Source data ->
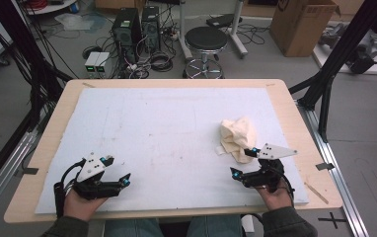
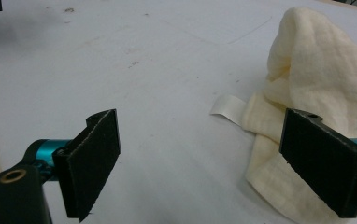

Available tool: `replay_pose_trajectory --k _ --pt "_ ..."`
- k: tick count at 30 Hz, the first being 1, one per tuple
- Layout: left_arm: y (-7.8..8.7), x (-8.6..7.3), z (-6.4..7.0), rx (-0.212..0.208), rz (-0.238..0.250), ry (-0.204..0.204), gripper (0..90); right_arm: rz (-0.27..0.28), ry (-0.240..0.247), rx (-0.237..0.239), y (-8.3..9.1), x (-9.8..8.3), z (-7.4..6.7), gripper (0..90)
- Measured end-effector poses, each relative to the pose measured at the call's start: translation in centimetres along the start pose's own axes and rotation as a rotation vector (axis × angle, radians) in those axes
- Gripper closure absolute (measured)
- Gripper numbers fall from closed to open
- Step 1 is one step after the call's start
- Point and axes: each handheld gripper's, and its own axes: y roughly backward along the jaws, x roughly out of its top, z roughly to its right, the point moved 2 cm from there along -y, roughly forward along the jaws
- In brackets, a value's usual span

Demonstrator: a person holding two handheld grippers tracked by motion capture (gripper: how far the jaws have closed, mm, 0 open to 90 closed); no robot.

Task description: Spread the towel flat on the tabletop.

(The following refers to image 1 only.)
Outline white power supply unit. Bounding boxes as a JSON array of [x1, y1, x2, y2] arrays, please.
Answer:
[[84, 51, 102, 74], [94, 52, 112, 74]]

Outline cream patterned cloth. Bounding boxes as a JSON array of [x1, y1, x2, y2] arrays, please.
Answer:
[[215, 117, 259, 165]]

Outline brown cardboard box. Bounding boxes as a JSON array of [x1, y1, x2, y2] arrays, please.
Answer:
[[268, 0, 341, 58]]

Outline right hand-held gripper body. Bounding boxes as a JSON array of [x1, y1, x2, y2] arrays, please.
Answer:
[[241, 142, 299, 194]]

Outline black computer tower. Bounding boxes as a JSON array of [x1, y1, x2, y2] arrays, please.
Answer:
[[141, 5, 162, 50], [112, 8, 142, 63]]

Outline grey and black machine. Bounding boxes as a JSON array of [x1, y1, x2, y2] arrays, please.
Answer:
[[318, 23, 377, 75]]

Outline left hand-held gripper cable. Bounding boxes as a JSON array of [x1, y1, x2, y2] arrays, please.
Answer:
[[53, 158, 87, 219]]

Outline tangle of black floor cables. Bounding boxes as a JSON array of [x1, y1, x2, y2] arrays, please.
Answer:
[[235, 22, 270, 46]]

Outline hand-held gripper cable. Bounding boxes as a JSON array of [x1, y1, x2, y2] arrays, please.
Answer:
[[273, 166, 297, 208], [53, 158, 87, 219]]

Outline black tape cross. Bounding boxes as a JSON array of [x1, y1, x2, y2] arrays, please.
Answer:
[[318, 211, 347, 230]]

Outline thin wooden stick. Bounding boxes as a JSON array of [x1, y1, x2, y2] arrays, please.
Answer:
[[304, 182, 330, 205]]

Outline person's left hand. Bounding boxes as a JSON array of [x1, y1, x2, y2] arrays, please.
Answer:
[[63, 189, 110, 222]]

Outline black flat case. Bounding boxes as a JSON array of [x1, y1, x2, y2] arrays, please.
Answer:
[[205, 13, 244, 29]]

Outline aluminium floor rail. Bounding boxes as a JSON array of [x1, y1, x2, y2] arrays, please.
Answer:
[[296, 100, 370, 237], [0, 131, 39, 225]]

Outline clear plastic bag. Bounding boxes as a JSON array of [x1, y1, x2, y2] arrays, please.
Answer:
[[53, 13, 96, 32]]

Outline black round stool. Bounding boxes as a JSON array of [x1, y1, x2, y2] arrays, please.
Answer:
[[182, 26, 229, 79]]

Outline white table mat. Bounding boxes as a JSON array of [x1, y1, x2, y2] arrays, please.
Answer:
[[34, 87, 310, 215]]

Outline white plastic part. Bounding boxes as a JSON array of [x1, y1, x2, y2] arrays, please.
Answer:
[[240, 213, 264, 237]]

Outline black frame post with cables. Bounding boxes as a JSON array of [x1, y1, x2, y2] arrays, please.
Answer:
[[0, 0, 74, 132]]

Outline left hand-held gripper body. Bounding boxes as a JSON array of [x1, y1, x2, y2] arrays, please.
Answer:
[[72, 151, 122, 200]]

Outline person's right hand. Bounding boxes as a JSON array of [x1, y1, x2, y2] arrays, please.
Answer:
[[255, 184, 294, 212]]

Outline coiled black cable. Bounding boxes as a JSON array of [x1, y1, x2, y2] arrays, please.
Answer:
[[82, 45, 103, 60], [149, 50, 175, 73]]

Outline white desk leg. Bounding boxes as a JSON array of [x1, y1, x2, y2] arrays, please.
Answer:
[[229, 0, 249, 58], [176, 0, 194, 61]]

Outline person's blue jeans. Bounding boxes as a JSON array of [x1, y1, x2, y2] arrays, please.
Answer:
[[104, 215, 244, 237]]

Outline right hand-held gripper cable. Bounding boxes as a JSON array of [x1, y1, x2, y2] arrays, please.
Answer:
[[273, 166, 297, 208]]

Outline white round table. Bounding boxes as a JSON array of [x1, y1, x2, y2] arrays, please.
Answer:
[[25, 0, 79, 16]]

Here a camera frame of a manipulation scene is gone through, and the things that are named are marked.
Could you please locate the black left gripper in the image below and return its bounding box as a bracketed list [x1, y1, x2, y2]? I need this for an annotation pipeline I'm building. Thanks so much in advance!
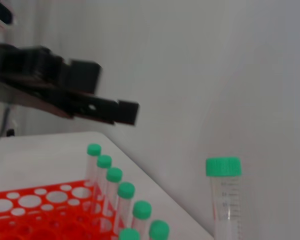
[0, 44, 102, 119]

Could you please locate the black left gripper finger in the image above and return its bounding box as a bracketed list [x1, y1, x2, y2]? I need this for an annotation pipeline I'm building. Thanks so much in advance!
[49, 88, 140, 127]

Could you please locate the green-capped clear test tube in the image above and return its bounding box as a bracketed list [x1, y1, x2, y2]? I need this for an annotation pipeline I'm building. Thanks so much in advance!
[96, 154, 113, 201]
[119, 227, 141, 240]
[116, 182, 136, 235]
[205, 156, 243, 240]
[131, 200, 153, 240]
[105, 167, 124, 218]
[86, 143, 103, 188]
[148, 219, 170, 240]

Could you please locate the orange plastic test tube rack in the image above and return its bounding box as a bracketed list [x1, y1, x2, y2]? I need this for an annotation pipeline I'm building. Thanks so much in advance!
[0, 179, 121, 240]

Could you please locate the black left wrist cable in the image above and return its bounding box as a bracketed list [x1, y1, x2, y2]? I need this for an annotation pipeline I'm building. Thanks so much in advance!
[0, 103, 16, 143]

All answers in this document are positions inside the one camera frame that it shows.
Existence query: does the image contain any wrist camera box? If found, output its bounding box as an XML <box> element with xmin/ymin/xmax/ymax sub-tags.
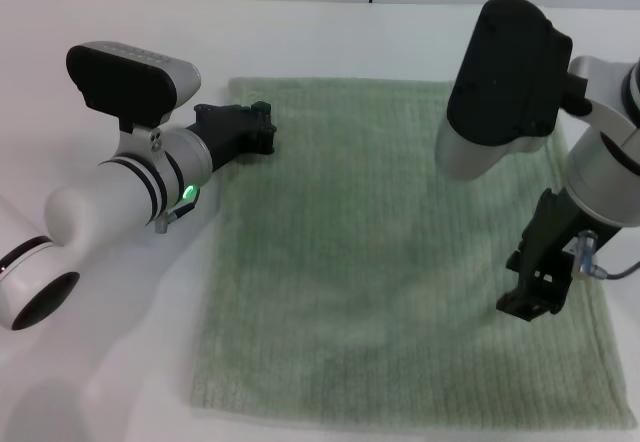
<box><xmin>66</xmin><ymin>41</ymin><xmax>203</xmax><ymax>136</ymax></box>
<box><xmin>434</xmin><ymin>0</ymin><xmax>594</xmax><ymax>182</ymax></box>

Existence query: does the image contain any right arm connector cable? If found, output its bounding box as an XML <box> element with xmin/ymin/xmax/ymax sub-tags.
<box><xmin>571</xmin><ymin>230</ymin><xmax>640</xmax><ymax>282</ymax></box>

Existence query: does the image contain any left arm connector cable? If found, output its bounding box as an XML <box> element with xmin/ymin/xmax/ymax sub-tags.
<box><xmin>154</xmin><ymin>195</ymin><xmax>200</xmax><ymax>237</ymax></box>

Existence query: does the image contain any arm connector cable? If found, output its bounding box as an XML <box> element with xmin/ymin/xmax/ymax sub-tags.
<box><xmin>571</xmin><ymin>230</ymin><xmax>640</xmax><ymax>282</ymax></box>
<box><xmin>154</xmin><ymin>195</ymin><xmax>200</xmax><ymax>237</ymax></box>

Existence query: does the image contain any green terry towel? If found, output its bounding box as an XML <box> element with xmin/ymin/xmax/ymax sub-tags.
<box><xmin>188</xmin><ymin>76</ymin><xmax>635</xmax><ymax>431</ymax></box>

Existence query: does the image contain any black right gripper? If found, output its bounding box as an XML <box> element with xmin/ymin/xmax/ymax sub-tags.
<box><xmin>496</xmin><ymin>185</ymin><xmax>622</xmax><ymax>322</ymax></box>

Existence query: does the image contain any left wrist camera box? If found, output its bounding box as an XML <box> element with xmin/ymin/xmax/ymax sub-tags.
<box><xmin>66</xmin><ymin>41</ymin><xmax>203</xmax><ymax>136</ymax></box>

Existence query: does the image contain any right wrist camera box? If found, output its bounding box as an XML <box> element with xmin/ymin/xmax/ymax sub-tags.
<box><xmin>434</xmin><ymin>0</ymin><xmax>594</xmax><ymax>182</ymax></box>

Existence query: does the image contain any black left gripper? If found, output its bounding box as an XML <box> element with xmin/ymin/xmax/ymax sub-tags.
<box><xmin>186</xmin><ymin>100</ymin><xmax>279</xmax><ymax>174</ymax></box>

What the exercise asks ->
Each line of the listing that includes the word "floor" should be copied out.

Your solution ->
Outline tangle of black floor cables. Bounding boxes as a JSON array of [x1, y1, x2, y2] arrays, please.
Outline aluminium floor rail. Bounding boxes as a JSON array of [x1, y1, x2, y2] arrays, please.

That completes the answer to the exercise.